Wednesday, May 4, 2016

What I Would Say to You

Dear Mama Friends,

This is what I would like to say to you, and perhaps you need to hear it. It's what I would like someone to say to me, although it's easier to say than to believe.

You are not a terrible person. I know sometimes it seems like children bring out the absolute worst in you – all the frustration and anger and selfishness. But you are actually the same person you used to be; it's just harder now to kid yourself about how awesomely kind and loving you are. Think about how much patience practice you have gotten over the years. Even if your patience is still not enough to last the 24 hours a day that you need it, you are more patient now than ever before.

You are not doing it wrong. There is that baby who sleeps all night from 2 weeks old. There is that toddler who potty trains in 2 hours. There is that child who teaches herself to read at 2 years. That is not your child. That is not most people's child. It's completely normal for babies to wake up during the night, and to start waking up again once they've stopped. Yours is not the only toddler to poop anywhere but the potty. And it's supper frustrating. But it's not because you have missed the Perfect Window or the Vital Step or the One True Way. It's because every child is different and life is just messy (literally) and much more complex than we'd like it to be. It's not you.

You remember the moments when you snapped and acted like a sleep deprived two year old. And your kids might too. (Let's be honest, they'll grow up and blame you for everything no matter what. That's what therapy is for.) Those are such big moments right now, moments that seem to define everything. But in ten or twenty years your kids will mostly remember sandwich triangles and silly songs at bedtime and all the little moments colored by security, trust, and someone there who cared.
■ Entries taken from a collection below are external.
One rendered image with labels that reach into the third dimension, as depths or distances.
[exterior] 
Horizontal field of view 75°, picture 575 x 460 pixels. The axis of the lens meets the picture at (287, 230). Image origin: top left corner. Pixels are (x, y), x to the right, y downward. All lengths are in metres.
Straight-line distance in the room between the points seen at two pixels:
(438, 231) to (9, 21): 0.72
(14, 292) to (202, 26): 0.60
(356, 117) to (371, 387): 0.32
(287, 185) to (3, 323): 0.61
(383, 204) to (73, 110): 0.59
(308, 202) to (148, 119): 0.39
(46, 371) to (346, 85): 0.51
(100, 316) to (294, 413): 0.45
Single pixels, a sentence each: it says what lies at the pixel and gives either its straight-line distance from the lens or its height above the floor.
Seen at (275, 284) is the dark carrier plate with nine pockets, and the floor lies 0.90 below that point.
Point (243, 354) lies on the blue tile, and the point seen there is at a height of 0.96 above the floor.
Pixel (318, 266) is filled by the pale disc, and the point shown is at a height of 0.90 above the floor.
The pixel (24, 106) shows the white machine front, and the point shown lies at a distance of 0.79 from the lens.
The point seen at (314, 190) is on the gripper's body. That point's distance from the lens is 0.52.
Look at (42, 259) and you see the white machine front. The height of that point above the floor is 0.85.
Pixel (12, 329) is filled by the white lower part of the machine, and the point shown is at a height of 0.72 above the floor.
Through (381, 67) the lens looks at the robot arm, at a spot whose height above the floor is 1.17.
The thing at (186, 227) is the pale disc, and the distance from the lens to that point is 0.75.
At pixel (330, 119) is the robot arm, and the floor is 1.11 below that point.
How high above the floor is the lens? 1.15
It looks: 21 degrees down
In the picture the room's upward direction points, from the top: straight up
You are not failing. It sure looks like it sometimes. You cannot possibly stay on top the mess. You don't cook enough vegetables. You did not create magical memories for the first or hundredth or last day of school. Some days (years?) your children will invariably act horrible and you will be certain you are raising them to be terrors. They don't sleep. They won't focus on school. They won't calm down for two blessed seconds. They are far from perfect, and you are far from perfect, but you are far from a failure. You battle frustration and lack of accomplishment and invisible progress every single day and what do you do? You get back up again the next day (or every few hours all night long) and start it all over again! Day after day after day after year. If that's not success, I don't know what is.

Those dark circles are beautiful. They tell of so many nights of self denial and caring for others. That saggy stomach sheltered a tiny human being or three or four. Those stretch marks show how you literally stretched yourself to the limit for the sake of new life. Your hair is turning gray before your eyes – because even your hair has worked so hard at this business of life. Your whole body is showing how you have lived and how you have given. All those imperfections whisper of the tears and losses and anger and disappointment that you don't like to let show; they give away how hard this has been. They show how strong you are. The mirror might show something that seems worse than before, but you are a wonder.
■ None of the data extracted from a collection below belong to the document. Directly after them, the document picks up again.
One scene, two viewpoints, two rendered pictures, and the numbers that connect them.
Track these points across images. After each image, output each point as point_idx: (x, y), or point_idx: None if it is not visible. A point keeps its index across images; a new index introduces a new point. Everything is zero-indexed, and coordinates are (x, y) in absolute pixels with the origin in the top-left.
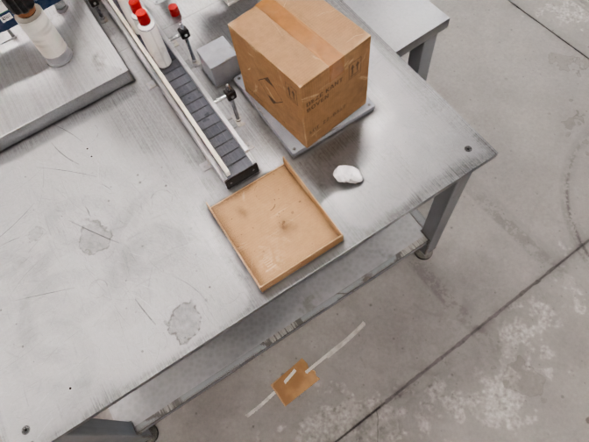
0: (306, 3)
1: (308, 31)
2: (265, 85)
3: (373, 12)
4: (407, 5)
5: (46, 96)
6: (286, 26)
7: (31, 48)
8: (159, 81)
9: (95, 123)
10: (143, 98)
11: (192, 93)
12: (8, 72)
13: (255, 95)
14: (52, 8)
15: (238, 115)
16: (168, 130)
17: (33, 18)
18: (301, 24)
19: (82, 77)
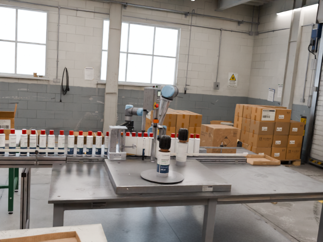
0: (211, 125)
1: (220, 126)
2: (223, 141)
3: (188, 145)
4: (188, 143)
5: (200, 167)
6: (218, 126)
7: (171, 166)
8: (203, 157)
9: (212, 170)
10: (204, 164)
11: (211, 155)
12: (182, 170)
13: (216, 151)
14: (150, 162)
15: None
16: (220, 164)
17: (186, 142)
18: (218, 126)
19: (194, 163)
What you are doing matters. All those menial, meaningless loads of laundry and trips to the potty and time outs and cleaning up markers off the floor and washing snotty noses and helping focus on another math problem and quieting the screaming and making another dinner. You are providing your children with food and clothes and keeping them safe and helping them to learn some kindness and responsibility and math, and where would they be without that? Human children are pretty helpless. They need you. They follow you around everywhere you go talking incessantly because they want to be with you.

What you are doing matters. In itself, by itself, this is incredible spiritual work. You are literally feeding and clothing the least of these. You are washing feet and showing the extent of your love. You put others' needs before your own day and night. You hear your baby cry, and you answer him. You lift him out of darkness and draw him into your arms, giving comfort. You offer your physical body as a sacrifice.

You are weary and discouraged and wonder if you will ever again do something that feels meaningful, something that you can finish. But this right here, this is IT. This is life. You were made for this life, for this every day, and you are doing it so well. Let us raise our coffee mugs together in solidarity. We are doing this. Carry on.

Ruth

1 comment:

travelinglands said...

Tears. So many tears--of relief, of sadness, and of joy. Thank you for writing this and sharing this!